To do: There is one span to output from the data below: the lines starting at the line with "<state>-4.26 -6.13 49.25" and ending at the line with "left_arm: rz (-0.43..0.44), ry". Output it exactly, ends included, nothing more.

Exercise materials:
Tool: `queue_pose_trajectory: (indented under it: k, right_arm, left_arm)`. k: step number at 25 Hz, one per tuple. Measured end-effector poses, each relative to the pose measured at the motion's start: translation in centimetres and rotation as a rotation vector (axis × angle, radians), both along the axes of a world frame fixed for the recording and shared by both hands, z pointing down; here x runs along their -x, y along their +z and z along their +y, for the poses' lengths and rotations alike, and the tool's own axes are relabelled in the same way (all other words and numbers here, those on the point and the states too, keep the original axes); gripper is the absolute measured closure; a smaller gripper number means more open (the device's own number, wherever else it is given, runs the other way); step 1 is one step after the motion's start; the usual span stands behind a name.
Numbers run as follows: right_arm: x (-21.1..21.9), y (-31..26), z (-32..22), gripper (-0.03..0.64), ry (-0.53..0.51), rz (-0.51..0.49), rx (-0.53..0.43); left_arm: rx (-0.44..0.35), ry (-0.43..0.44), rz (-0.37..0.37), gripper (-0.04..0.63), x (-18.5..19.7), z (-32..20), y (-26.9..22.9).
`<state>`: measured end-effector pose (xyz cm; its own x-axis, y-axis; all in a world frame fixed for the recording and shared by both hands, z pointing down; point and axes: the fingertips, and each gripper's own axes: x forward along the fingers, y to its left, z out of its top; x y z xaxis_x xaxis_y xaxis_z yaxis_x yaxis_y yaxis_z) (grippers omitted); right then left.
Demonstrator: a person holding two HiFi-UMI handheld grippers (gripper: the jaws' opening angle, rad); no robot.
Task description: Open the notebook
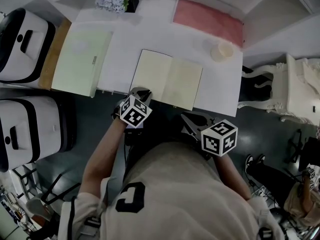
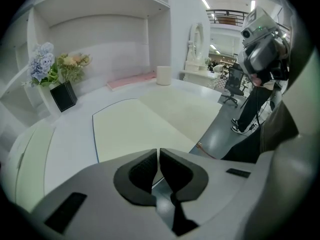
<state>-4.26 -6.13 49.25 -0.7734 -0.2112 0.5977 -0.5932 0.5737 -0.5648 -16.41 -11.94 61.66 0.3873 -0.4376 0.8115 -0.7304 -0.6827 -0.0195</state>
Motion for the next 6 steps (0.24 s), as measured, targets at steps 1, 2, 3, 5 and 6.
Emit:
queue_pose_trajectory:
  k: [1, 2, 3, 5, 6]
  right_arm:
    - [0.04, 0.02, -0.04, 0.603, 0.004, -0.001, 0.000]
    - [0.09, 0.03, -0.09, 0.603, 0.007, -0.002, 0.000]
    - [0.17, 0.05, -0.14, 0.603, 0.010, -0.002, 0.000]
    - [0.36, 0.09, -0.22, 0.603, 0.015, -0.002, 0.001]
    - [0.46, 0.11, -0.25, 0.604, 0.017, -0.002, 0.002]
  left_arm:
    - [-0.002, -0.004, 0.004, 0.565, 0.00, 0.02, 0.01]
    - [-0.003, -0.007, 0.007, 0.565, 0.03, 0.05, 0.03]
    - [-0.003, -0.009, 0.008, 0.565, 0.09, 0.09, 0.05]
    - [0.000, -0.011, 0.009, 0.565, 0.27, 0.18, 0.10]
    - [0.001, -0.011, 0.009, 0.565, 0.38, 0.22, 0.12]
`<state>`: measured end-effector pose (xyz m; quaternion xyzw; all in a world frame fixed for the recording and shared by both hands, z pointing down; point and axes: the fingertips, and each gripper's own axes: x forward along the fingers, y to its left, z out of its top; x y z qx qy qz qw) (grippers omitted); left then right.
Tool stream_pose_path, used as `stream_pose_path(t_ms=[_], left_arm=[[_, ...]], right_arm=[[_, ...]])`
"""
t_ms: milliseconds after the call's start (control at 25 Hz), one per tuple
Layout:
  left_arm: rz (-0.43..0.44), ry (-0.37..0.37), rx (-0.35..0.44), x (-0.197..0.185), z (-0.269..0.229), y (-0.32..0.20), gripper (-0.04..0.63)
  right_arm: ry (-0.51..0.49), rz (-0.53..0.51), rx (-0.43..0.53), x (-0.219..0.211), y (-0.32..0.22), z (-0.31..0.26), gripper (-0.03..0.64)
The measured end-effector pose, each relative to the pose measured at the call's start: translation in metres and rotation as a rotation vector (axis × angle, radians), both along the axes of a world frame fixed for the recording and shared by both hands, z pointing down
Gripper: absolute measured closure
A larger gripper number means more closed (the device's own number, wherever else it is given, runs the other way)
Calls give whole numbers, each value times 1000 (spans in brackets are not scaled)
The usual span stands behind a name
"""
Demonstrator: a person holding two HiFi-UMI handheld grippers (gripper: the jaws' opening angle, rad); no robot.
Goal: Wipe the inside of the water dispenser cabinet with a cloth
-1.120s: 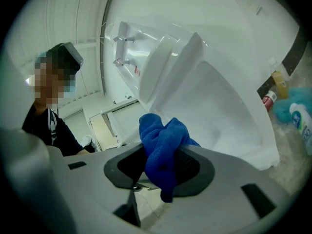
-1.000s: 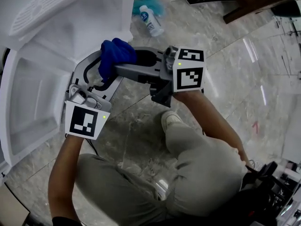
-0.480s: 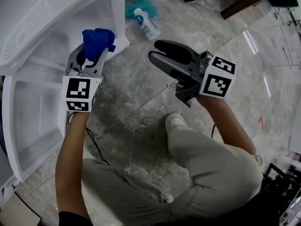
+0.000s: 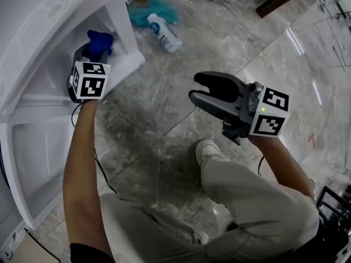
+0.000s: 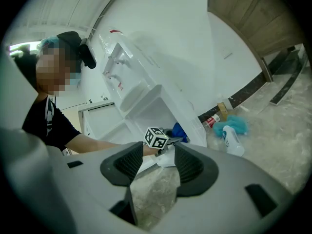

Written answer:
<state>-4.26 -6.13 49.25 -0.7734 -0.2112 0.5977 -0.5932 0.5737 -0.5648 -16.41 -11.94 61.66 0.3873 -0.4376 0.8115 -0.7304 -0.6827 -0.0195</state>
Motion for the next 6 steps (0.24 s), as measured, targets at steps 1, 2, 3, 5 and 6.
Emit:
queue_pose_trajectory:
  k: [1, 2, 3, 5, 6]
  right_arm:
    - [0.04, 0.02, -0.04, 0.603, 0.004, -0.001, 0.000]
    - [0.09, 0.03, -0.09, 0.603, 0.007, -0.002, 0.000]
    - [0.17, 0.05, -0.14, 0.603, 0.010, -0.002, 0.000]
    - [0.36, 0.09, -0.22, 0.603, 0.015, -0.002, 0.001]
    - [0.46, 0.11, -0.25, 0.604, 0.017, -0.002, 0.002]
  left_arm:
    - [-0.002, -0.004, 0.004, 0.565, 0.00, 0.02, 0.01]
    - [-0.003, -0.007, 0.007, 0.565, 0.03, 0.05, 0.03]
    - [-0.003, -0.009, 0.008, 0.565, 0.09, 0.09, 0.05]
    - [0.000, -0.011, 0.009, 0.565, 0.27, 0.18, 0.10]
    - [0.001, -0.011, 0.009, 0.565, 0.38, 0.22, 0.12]
`<state>`: measured end-effector pose (xyz m; quaternion xyzw; all in a world frame fixed for the recording and shared by both hands, z pointing down; point and axes: the fingertips, and each gripper's own axes: x forward along the fingers, y to its left, z out of its top; x y z qx qy qz qw) (grippers omitted); left then right.
Tool stream_pose_path, used as `stream_pose_path(t_ms=[_], left_arm=[[_, ...]], right_arm=[[_, ...]])`
"""
t_ms: milliseconds after the call's start (control at 25 Hz), one per tuple
Layout:
  left_arm: rz (-0.43..0.44), ry (-0.37..0.37), rx (-0.35..0.44), x (-0.197..0.185), z (-0.269..0.229), y (-0.32..0.20), gripper (-0.04..0.63)

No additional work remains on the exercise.